-- Action item --
Each line of the data below must be given again exactly as written.

-- Material provided --

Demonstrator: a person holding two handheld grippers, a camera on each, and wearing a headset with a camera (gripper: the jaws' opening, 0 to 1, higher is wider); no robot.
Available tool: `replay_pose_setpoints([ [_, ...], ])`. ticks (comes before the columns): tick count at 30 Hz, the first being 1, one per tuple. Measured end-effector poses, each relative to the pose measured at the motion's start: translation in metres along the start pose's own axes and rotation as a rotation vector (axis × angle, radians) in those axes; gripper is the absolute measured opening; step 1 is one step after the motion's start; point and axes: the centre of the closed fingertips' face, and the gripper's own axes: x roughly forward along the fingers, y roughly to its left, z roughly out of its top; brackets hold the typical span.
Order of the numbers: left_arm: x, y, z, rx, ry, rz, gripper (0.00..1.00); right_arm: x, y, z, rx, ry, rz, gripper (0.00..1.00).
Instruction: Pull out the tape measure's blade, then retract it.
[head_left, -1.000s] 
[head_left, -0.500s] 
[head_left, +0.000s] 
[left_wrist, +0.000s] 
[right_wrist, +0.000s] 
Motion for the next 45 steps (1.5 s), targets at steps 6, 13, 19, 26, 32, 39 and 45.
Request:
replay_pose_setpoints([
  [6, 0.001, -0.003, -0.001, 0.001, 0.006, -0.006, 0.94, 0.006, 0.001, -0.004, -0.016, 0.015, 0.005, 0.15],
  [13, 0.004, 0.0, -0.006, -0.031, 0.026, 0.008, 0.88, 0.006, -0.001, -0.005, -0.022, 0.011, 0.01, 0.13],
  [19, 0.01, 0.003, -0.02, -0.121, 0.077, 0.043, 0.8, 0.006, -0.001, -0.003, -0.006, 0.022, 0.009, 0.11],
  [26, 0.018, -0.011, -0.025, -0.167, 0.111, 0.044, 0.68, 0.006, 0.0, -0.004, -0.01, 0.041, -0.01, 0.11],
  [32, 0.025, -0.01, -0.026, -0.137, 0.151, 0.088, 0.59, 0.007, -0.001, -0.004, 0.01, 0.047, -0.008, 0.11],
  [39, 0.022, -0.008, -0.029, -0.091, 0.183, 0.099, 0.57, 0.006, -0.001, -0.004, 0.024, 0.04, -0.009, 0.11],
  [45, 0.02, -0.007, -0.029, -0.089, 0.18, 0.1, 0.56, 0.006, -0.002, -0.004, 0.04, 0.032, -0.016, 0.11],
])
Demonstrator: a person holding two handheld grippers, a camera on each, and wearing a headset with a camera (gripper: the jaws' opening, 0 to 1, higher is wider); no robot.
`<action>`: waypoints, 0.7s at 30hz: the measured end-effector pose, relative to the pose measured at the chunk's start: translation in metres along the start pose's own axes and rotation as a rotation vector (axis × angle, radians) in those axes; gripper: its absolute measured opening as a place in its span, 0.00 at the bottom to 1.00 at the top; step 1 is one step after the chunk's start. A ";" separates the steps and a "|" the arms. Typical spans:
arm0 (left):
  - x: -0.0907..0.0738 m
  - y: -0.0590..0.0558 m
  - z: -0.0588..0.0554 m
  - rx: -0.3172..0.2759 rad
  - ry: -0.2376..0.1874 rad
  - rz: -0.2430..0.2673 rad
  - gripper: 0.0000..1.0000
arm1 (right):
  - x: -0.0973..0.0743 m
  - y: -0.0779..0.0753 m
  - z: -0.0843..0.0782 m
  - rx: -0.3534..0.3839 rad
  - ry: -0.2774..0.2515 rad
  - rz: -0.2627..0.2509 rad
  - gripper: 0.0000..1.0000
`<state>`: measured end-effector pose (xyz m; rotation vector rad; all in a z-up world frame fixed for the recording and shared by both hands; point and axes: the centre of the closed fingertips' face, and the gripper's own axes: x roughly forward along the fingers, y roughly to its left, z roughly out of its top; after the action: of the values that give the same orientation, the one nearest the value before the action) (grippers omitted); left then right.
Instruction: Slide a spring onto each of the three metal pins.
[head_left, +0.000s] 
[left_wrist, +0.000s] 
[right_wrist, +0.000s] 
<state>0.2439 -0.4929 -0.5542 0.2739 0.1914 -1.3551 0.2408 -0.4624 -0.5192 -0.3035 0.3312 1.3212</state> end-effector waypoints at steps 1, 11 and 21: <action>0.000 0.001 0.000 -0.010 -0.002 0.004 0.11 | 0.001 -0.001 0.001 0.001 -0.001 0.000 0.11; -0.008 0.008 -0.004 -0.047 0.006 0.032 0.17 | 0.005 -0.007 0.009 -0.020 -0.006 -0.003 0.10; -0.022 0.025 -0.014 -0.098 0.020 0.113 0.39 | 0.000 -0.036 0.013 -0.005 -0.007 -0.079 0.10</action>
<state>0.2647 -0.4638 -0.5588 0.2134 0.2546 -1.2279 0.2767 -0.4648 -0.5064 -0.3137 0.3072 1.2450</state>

-- Exercise answer --
Demonstrator: a person holding two handheld grippers, a camera on each, and wearing a headset with a camera (gripper: the jaws' opening, 0 to 1, higher is wider); no robot.
Available tool: `replay_pose_setpoints([ [_, ...], ])`. ticks (comes before the columns): tick count at 30 Hz, the first being 1, one per tuple. Measured end-effector poses, each relative to the pose measured at the motion's start: translation in metres along the start pose's own axes and rotation as a rotation vector (axis × angle, radians) in those axes; gripper is the absolute measured opening; step 1 is one step after the motion's start; point and axes: the centre of the closed fingertips' face, and the gripper's own axes: x roughly forward along the fingers, y roughly to its left, z roughly out of its top; brackets hold the typical span.
Order of the numbers: left_arm: x, y, z, rx, ry, rz, gripper (0.00..1.00); right_arm: x, y, z, rx, ry, rz, gripper (0.00..1.00).
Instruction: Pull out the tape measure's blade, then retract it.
[head_left, -1.000s] 
[head_left, -0.500s] 
[head_left, +0.000s] 
[left_wrist, +0.000s] 
[right_wrist, +0.000s] 
Motion for the next 45 steps (1.5 s), targets at steps 6, 13, 19, 26, 32, 39 and 45.
Request:
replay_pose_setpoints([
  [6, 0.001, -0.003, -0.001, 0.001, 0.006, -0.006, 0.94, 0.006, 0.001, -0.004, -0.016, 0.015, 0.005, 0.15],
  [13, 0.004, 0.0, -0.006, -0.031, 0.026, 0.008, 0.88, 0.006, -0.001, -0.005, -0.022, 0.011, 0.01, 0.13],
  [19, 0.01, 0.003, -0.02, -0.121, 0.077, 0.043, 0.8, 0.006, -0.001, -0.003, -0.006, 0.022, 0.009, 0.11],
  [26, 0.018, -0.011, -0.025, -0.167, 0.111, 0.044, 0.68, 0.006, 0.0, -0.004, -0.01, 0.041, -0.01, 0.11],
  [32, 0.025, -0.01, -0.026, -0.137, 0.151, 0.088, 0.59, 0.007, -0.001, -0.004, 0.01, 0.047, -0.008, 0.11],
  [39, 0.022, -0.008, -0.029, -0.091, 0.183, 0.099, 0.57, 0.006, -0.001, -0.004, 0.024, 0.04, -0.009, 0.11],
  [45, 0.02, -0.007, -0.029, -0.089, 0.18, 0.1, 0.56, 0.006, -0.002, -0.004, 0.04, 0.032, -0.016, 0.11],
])
Demonstrator: a person holding two handheld grippers, a camera on each, and wearing a headset with a camera (gripper: the jaws' opening, 0 to 1, higher is wider); no robot.
`<action>`: waypoints, 0.7s at 30hz: the measured end-effector pose, relative to the pose measured at the chunk's start: translation in metres along the start pose's own axes and rotation as a rotation vector (axis × angle, radians) in those axes; gripper: its absolute measured opening as a place in its span, 0.00 at the bottom to 1.00 at the top; step 1 is one step after the chunk's start. A ";" separates the steps and a "|" the arms. Typical spans:
arm0 (left):
  - x: -0.0907..0.0738 m
  - y: -0.0590..0.0558 m
  - z: -0.0588..0.0554 m
  - rx: -0.3172..0.2759 rad
  - ry: -0.2376..0.1874 rad
  - rz: -0.2430..0.2673 rad
  - gripper: 0.0000..1.0000
arm1 (right):
  - x: -0.0973..0.0743 m
  - y: -0.0779..0.0753 m
  - z: -0.0843..0.0782 m
  - rx: -0.3534..0.3839 rad
  - ry: -0.2774..0.2515 rad
  - rz: -0.2627..0.2509 rad
  - gripper: 0.0000..1.0000
`<state>`: measured end-effector pose (xyz m; rotation vector rad; all in a z-up world frame fixed for the recording and shared by both hands; point and axes: the centre of the closed fingertips' face, and the gripper's own axes: x roughly forward along the fingers, y roughly to its left, z roughly out of its top; after the action: of the values that give the same orientation, the one nearest the value before the action) (grippers omitted); left then right.
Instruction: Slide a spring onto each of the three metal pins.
[head_left, +0.000s] 
[left_wrist, +0.000s] 
[right_wrist, +0.000s] 
<state>0.2439 -0.4929 -0.5542 0.2739 0.1914 -1.3551 0.2408 -0.4624 -0.5192 -0.3035 0.3312 1.3212</state> end-effector waypoints at steps 1, 11 and 21: <action>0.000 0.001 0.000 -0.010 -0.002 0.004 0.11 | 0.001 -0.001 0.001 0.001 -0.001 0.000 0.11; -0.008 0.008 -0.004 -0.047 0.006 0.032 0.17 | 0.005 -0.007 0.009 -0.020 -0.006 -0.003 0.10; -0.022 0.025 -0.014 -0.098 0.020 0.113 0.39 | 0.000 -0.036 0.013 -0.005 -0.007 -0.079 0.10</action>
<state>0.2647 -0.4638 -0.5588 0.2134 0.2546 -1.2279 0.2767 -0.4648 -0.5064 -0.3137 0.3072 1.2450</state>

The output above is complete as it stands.